*** Begin section ***
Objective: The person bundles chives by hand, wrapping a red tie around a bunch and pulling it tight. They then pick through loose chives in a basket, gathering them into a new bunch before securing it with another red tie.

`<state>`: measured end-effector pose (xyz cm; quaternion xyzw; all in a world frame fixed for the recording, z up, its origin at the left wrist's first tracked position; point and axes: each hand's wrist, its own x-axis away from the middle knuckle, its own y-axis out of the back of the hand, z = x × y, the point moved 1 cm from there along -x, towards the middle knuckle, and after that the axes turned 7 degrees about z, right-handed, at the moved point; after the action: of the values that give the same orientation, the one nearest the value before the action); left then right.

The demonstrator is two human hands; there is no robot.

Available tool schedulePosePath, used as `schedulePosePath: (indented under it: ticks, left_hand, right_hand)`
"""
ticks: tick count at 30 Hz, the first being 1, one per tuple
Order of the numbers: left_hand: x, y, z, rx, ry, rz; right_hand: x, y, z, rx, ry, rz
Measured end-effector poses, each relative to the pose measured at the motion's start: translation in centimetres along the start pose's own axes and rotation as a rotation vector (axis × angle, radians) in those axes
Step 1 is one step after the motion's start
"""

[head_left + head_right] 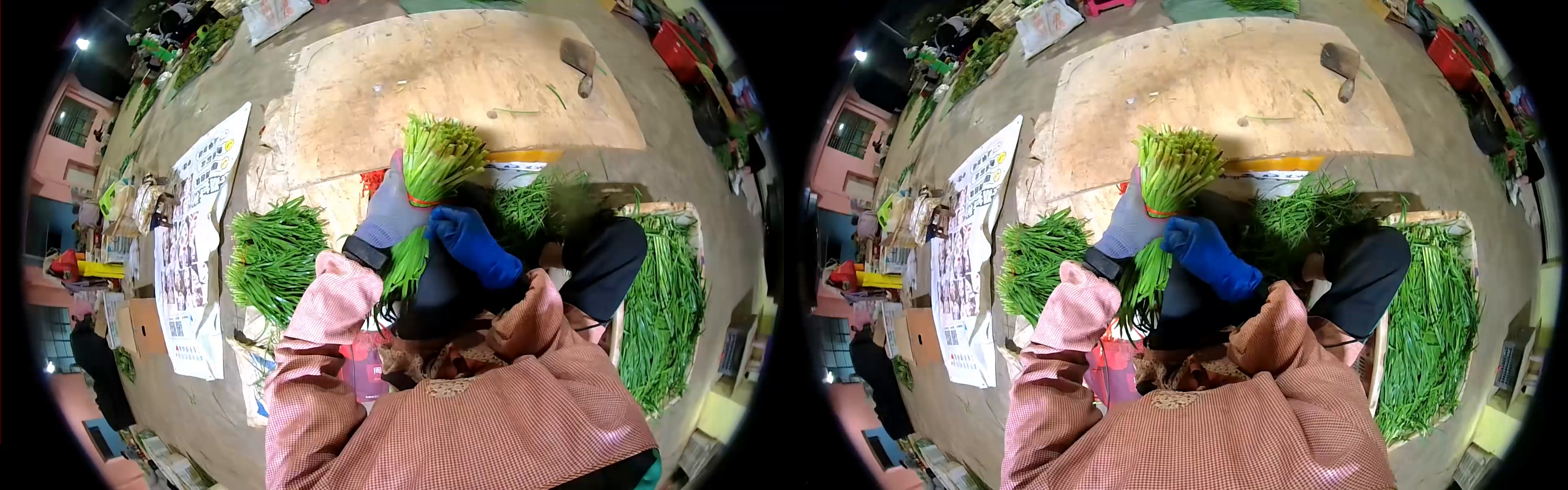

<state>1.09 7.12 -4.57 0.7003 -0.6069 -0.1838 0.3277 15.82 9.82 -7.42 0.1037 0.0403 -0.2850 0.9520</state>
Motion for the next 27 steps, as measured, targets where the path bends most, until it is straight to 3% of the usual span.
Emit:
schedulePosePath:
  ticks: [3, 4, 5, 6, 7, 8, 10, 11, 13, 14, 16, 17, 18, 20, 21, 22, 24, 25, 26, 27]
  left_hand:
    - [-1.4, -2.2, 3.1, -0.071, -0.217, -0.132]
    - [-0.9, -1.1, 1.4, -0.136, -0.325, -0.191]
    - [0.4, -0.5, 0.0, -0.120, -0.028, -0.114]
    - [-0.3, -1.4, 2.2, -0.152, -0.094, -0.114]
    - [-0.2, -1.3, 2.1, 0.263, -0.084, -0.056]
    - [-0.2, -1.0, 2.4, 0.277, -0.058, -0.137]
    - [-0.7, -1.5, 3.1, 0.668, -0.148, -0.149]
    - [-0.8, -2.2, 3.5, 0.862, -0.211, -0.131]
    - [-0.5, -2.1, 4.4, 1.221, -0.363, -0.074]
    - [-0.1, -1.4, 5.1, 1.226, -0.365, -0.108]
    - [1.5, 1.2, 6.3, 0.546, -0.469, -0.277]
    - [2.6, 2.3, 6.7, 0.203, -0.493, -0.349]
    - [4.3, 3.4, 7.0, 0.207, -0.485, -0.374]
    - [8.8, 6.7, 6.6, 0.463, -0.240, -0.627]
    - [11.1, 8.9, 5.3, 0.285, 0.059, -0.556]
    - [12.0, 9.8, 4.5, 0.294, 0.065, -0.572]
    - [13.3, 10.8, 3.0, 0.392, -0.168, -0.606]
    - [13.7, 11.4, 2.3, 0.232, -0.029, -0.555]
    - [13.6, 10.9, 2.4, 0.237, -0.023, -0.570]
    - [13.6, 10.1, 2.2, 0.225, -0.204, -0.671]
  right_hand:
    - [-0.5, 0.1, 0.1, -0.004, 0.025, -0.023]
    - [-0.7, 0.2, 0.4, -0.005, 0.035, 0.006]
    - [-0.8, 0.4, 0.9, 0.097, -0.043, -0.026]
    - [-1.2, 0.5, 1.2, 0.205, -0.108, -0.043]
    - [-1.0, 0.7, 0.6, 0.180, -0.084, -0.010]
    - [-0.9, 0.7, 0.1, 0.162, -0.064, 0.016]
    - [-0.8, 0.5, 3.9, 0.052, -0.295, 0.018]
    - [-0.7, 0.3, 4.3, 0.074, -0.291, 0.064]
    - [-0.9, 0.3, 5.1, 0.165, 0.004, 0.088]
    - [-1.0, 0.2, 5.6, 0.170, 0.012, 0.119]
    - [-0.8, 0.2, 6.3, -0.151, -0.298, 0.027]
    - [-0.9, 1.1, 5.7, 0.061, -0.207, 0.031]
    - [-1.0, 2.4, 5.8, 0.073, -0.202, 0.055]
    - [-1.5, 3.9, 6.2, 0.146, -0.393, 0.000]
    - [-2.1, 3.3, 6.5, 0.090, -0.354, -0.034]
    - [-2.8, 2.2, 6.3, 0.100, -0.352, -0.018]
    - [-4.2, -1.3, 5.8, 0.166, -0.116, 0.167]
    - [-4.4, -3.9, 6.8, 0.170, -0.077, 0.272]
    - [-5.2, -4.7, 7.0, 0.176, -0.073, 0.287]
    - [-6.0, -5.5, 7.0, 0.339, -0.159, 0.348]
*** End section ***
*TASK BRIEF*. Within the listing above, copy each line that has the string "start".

*SOLUTION*.
Measured end-effector poses, each relative to the pose measured at the motion's start: translation in centimetres along the start pose's own axes and rotation as a rotation vector (axis × angle, radians) in those axes
Step 1 is one step after the motion's start

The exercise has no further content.